Look through the data below and, wherever a line carries the word "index", please copy that line.

━━━ Material to process

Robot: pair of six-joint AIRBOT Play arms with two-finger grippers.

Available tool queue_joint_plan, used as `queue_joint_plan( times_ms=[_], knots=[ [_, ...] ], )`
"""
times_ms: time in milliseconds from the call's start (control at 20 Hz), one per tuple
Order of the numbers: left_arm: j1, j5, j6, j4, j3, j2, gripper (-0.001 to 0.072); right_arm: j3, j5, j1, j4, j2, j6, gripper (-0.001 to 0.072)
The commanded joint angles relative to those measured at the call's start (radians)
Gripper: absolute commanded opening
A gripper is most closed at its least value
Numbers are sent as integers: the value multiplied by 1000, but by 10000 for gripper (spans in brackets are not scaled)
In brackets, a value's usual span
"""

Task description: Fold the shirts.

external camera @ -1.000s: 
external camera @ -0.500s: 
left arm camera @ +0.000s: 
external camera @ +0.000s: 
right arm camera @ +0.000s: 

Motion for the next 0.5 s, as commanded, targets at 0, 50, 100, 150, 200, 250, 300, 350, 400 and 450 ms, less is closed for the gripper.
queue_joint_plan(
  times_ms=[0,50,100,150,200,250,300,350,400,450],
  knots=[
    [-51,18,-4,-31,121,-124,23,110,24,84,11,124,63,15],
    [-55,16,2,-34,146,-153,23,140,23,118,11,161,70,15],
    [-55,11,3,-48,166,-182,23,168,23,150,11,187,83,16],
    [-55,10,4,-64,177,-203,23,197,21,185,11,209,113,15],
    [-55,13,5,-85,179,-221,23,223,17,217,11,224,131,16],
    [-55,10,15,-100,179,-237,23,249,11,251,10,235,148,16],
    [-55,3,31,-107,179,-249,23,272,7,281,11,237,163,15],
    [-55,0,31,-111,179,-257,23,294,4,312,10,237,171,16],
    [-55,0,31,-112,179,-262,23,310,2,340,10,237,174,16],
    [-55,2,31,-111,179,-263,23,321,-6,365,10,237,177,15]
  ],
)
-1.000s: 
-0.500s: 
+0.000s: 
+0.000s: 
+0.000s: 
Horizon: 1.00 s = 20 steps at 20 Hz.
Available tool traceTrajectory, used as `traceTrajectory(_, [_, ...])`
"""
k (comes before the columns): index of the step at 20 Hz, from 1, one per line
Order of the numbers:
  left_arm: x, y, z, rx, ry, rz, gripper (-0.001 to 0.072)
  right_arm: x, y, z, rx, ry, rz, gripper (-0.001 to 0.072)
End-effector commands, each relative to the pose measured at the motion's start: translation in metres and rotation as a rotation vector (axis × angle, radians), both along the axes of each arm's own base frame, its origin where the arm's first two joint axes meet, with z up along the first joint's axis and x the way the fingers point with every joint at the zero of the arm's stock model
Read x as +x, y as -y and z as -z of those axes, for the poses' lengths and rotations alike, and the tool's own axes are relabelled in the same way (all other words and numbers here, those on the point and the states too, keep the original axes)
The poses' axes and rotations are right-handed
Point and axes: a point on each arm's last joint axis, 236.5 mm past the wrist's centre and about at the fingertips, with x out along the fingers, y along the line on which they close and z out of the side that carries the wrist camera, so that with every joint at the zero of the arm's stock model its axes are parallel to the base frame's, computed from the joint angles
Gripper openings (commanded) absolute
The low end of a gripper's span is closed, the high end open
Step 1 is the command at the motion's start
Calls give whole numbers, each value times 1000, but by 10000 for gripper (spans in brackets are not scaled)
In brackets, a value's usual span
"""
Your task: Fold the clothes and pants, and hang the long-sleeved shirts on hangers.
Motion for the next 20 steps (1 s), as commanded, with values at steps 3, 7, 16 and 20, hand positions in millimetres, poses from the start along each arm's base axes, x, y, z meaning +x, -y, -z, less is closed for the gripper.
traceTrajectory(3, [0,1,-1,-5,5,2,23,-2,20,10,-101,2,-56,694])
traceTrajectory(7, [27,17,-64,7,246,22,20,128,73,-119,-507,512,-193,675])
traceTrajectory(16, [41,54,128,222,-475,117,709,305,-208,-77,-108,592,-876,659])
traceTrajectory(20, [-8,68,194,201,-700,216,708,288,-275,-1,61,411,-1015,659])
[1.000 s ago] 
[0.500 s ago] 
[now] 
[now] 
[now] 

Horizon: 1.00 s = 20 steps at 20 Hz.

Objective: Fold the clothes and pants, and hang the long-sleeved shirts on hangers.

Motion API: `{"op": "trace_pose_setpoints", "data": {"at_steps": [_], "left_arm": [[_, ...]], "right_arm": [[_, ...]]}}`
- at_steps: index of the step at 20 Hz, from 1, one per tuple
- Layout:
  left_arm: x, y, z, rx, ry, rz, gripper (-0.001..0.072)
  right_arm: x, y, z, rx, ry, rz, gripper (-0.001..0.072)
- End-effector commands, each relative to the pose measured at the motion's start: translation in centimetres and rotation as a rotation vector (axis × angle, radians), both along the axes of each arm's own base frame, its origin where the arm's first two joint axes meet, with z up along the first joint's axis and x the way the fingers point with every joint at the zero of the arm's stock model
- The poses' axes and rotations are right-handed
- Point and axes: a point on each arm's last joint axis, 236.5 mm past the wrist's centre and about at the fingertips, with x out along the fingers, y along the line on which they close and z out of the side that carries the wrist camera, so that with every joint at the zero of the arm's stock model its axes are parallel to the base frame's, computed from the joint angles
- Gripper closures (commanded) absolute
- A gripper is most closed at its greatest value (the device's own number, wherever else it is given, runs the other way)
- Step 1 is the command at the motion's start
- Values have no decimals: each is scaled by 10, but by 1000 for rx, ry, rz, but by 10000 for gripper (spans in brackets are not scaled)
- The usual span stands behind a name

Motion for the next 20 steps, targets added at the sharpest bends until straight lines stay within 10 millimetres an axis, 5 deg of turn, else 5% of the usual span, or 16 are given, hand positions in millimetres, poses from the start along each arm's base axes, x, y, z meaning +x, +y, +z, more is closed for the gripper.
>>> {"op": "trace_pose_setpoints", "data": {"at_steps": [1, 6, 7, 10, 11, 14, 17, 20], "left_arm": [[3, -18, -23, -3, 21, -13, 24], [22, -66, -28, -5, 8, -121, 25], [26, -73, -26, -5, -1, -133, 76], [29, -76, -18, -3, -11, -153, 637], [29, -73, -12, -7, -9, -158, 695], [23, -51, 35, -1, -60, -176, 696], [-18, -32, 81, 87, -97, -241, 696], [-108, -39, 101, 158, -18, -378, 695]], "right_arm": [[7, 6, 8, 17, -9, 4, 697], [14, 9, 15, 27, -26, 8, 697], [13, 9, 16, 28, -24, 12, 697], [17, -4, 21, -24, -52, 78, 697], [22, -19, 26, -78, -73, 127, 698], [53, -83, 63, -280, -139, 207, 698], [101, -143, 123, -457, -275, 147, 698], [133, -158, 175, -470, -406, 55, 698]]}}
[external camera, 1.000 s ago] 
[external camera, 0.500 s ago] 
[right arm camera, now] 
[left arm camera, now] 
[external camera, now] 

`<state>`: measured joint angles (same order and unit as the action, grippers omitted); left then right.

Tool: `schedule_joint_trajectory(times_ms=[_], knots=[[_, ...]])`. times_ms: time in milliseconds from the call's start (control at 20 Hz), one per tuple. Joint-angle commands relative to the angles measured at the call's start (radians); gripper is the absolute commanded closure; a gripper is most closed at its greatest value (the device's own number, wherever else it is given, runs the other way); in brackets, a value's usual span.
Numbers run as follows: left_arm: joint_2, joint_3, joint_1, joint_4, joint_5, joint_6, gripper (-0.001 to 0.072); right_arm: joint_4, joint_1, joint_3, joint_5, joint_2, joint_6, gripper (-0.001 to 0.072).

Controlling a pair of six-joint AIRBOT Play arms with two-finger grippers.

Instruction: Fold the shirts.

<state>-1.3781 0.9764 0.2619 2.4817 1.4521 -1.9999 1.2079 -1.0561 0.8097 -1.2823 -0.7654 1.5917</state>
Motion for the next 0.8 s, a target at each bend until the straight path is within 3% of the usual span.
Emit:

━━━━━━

__Answer to the exercise__.
k (comes before the columns): index of the step at 20 Hz, from 1, one per line
- at_steps: index of the step at 20 Hz, from 1, one per tuple

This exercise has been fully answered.